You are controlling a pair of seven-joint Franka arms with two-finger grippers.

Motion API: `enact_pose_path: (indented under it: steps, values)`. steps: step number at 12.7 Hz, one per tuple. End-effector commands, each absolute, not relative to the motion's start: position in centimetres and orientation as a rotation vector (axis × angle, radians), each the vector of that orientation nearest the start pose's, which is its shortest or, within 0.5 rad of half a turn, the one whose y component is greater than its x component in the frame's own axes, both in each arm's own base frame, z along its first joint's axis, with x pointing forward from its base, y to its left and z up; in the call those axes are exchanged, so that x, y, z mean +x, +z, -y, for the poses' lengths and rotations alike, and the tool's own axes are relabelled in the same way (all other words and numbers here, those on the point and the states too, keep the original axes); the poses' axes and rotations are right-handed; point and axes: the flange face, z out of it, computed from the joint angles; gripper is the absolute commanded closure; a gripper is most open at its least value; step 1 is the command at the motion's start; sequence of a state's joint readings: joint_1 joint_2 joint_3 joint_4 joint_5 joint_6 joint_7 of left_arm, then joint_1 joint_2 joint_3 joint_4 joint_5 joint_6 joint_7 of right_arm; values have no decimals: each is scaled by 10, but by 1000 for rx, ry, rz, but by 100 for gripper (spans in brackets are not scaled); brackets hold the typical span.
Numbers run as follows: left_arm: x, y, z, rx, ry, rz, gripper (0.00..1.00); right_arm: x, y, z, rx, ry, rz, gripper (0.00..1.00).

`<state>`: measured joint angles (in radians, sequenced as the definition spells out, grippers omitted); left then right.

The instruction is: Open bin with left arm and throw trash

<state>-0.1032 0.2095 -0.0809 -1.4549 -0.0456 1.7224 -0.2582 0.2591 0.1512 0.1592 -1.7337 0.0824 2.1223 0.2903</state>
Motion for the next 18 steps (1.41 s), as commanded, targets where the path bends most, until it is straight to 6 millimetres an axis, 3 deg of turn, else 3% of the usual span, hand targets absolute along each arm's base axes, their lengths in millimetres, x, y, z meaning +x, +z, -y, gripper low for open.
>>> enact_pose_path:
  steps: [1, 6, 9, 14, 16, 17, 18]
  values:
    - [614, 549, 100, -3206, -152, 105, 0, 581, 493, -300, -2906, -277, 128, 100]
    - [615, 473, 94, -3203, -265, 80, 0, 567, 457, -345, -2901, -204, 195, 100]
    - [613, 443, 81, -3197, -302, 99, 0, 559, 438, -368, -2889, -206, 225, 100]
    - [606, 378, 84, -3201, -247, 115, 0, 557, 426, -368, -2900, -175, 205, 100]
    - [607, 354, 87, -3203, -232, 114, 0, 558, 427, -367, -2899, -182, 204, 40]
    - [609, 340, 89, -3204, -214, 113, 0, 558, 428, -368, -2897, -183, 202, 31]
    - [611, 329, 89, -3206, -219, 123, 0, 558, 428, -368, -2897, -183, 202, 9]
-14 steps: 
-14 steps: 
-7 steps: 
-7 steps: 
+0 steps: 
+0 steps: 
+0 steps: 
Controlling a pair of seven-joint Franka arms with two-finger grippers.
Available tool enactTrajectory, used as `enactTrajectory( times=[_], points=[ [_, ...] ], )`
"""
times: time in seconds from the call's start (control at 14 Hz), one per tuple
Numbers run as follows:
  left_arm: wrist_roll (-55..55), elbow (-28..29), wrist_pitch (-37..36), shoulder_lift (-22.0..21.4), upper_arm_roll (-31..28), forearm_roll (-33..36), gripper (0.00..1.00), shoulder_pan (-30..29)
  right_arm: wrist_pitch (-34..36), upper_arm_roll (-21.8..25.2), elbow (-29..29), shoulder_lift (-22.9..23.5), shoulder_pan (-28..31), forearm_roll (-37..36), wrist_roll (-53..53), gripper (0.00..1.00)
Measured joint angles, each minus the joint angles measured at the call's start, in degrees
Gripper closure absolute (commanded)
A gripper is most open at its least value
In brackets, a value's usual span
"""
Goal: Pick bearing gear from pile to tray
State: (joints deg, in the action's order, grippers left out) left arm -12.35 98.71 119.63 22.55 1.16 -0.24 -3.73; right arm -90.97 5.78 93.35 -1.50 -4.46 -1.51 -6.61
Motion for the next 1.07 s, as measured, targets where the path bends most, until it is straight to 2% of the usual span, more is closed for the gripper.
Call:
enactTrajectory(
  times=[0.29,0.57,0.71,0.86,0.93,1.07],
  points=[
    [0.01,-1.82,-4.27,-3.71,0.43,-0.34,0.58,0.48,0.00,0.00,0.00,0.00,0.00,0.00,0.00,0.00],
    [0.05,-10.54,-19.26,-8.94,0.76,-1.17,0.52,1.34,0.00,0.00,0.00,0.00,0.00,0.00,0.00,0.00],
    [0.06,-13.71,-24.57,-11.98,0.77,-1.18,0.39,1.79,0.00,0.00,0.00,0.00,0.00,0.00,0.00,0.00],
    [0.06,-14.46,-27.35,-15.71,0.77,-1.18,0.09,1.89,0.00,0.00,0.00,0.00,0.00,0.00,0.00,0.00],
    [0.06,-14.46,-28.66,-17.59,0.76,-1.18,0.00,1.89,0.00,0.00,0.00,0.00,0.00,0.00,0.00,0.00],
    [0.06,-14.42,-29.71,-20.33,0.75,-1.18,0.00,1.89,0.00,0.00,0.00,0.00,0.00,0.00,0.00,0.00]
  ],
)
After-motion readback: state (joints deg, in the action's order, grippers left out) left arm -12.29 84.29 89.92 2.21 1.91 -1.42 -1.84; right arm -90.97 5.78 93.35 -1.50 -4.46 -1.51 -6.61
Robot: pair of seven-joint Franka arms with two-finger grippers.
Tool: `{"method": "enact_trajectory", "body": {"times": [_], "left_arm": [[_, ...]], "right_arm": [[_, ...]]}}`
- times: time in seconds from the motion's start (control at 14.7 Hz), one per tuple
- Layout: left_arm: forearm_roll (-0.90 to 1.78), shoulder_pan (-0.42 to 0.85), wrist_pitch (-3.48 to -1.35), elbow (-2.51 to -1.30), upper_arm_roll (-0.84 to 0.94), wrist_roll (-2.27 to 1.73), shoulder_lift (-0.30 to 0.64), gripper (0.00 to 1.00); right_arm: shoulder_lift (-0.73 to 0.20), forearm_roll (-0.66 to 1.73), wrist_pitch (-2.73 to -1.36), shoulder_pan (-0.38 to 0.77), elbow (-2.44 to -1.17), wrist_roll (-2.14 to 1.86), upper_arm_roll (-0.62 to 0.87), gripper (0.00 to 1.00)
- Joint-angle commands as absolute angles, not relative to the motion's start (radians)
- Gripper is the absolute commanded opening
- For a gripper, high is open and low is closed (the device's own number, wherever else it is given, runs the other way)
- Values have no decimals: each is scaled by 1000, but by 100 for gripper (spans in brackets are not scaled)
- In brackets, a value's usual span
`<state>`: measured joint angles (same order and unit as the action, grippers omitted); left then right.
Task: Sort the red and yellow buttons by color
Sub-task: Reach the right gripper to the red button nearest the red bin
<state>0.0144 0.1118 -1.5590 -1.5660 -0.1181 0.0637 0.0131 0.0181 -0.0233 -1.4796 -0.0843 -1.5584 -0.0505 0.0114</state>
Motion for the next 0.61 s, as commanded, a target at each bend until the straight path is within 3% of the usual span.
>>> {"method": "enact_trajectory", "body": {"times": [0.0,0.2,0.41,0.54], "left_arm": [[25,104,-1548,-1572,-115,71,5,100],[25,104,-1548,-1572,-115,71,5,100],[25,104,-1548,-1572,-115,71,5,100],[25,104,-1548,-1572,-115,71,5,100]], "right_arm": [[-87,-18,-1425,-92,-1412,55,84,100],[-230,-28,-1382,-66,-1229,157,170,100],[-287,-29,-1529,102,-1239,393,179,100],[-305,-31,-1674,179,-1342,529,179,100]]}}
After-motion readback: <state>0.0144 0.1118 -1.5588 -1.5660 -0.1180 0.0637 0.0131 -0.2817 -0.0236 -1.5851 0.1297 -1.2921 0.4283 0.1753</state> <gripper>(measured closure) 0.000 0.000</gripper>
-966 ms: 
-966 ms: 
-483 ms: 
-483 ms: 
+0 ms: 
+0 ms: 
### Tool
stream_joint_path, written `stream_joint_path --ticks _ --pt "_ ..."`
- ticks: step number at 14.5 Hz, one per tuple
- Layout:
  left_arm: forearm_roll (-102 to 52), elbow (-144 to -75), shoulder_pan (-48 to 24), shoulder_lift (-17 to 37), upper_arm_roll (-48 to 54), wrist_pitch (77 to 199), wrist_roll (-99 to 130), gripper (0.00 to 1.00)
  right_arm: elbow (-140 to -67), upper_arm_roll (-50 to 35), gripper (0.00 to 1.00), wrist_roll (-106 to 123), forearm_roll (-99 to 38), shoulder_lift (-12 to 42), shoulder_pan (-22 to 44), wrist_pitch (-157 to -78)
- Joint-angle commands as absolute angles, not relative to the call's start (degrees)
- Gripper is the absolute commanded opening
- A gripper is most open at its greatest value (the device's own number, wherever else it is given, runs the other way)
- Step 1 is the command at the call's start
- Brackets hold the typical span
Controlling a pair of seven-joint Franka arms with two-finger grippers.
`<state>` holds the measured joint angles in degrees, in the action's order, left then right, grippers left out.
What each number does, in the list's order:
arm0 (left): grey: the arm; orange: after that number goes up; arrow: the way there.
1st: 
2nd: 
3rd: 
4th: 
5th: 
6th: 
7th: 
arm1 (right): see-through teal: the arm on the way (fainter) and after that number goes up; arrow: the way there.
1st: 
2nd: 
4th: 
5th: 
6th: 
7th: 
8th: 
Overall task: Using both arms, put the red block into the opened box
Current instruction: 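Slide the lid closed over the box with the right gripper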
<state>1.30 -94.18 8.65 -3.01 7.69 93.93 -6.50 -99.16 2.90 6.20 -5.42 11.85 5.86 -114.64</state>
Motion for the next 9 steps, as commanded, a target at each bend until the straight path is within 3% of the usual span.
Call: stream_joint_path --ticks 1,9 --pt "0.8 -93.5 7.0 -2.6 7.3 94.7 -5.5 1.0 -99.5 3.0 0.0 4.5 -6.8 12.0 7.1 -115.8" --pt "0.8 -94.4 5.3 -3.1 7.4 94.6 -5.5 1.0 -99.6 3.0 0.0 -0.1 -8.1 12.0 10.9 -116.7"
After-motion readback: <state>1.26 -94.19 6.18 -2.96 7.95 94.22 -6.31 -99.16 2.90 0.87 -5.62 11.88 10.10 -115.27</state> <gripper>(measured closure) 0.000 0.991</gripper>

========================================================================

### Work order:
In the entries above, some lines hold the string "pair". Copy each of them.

### Expected output:
You are controlling a pair of seven-joint Franka arms with two-finger grippers.
Controlling a pair of seven-joint Franka arms with two-finger grippers.
Robot: pair of seven-joint Franka arms with two-finger grippers.
Controlling a pair of seven-joint Franka arms with two-finger grippers.

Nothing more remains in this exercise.